## Problem requirements
Using the data beneath this instruction, retype only the lines from the one that contains "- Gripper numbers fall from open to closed" down to the one that contains "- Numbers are", both included, exactly as they appear.

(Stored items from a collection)
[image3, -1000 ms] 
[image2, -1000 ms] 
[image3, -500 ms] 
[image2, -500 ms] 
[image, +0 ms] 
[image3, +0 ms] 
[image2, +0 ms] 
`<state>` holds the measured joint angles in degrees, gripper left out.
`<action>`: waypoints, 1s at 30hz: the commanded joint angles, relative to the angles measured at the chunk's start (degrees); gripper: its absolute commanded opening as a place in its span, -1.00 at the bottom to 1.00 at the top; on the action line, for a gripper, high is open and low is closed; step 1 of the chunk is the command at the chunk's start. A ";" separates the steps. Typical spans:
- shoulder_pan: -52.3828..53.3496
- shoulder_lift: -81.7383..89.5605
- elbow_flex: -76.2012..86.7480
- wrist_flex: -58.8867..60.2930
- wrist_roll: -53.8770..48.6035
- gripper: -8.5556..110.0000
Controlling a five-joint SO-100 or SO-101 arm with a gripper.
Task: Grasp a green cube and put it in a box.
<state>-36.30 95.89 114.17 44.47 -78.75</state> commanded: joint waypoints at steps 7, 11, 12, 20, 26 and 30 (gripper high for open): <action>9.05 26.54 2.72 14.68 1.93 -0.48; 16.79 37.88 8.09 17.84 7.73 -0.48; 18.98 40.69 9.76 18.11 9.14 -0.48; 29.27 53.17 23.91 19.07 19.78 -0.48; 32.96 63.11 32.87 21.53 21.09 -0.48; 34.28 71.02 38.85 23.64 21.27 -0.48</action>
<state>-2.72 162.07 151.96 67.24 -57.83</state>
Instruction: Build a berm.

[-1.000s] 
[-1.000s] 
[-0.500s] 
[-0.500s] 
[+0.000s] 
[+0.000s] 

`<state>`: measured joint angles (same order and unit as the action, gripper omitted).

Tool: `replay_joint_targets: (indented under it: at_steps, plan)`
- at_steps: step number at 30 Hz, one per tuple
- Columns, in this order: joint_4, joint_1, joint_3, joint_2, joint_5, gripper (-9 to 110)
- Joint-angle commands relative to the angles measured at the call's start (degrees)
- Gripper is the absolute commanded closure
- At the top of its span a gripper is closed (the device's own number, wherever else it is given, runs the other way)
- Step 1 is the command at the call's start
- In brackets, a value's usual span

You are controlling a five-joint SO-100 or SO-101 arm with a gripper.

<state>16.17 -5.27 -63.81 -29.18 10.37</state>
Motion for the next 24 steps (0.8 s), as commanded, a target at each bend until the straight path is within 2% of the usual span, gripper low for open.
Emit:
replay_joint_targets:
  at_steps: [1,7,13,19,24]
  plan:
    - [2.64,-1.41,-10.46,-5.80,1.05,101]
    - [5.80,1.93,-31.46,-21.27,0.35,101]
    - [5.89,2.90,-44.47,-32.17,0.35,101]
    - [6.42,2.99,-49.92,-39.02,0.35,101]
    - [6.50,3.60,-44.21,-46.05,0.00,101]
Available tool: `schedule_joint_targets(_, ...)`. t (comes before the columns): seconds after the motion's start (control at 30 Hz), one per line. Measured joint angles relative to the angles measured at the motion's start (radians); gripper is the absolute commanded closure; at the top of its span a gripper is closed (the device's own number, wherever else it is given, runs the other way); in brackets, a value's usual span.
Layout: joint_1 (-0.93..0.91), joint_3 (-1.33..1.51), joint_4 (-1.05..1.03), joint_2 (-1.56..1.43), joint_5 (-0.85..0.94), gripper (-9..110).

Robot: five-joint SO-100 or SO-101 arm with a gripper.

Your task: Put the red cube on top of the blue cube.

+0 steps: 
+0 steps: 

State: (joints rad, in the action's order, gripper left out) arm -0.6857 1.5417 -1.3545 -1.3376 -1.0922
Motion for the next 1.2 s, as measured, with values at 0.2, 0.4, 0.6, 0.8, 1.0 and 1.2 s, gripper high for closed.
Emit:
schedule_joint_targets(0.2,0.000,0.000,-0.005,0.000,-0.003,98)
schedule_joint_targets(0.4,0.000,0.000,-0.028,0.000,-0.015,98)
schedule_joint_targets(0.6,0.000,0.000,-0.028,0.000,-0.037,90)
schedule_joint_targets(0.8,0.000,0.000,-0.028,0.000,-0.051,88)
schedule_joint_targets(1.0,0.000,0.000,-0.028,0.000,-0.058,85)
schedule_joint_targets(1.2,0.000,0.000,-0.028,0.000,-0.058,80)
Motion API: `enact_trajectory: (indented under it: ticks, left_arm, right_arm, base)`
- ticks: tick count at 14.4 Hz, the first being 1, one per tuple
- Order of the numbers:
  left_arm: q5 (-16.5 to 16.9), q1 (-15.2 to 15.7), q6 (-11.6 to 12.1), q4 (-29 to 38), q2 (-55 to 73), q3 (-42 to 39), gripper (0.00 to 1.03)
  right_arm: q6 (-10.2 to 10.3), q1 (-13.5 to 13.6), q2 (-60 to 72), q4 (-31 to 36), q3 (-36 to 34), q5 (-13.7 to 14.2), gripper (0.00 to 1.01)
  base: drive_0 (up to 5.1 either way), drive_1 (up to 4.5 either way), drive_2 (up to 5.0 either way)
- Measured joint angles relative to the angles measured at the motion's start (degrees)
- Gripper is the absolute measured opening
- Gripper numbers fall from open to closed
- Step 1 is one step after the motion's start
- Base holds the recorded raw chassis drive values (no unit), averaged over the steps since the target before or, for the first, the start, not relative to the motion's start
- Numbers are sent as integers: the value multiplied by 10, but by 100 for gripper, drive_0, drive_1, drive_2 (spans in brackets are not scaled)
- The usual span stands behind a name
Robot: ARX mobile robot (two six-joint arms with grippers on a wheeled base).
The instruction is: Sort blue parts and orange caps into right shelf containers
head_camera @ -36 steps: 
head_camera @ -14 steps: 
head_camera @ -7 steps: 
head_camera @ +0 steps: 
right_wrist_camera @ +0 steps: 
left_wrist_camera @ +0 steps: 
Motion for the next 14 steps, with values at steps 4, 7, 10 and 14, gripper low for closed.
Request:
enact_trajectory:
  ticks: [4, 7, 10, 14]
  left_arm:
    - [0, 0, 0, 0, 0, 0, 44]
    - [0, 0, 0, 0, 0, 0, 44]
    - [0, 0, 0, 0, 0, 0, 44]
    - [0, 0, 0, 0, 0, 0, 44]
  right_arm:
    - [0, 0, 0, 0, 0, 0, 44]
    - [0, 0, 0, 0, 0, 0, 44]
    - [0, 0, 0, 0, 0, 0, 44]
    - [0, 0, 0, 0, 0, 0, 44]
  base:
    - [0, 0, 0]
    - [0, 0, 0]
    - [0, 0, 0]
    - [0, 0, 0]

## Exercise response
- Gripper numbers fall from open to closed
- Step 1 is one step after the motion's start
- Base holds the recorded raw chassis drive values (no unit), averaged over the steps since the target before or, for the first, the start, not relative to the motion's start
- Numbers are sent as integers: the value multiplied by 10, but by 100 for gripper, drive_0, drive_1, drive_2 (spans in brackets are not scaled)

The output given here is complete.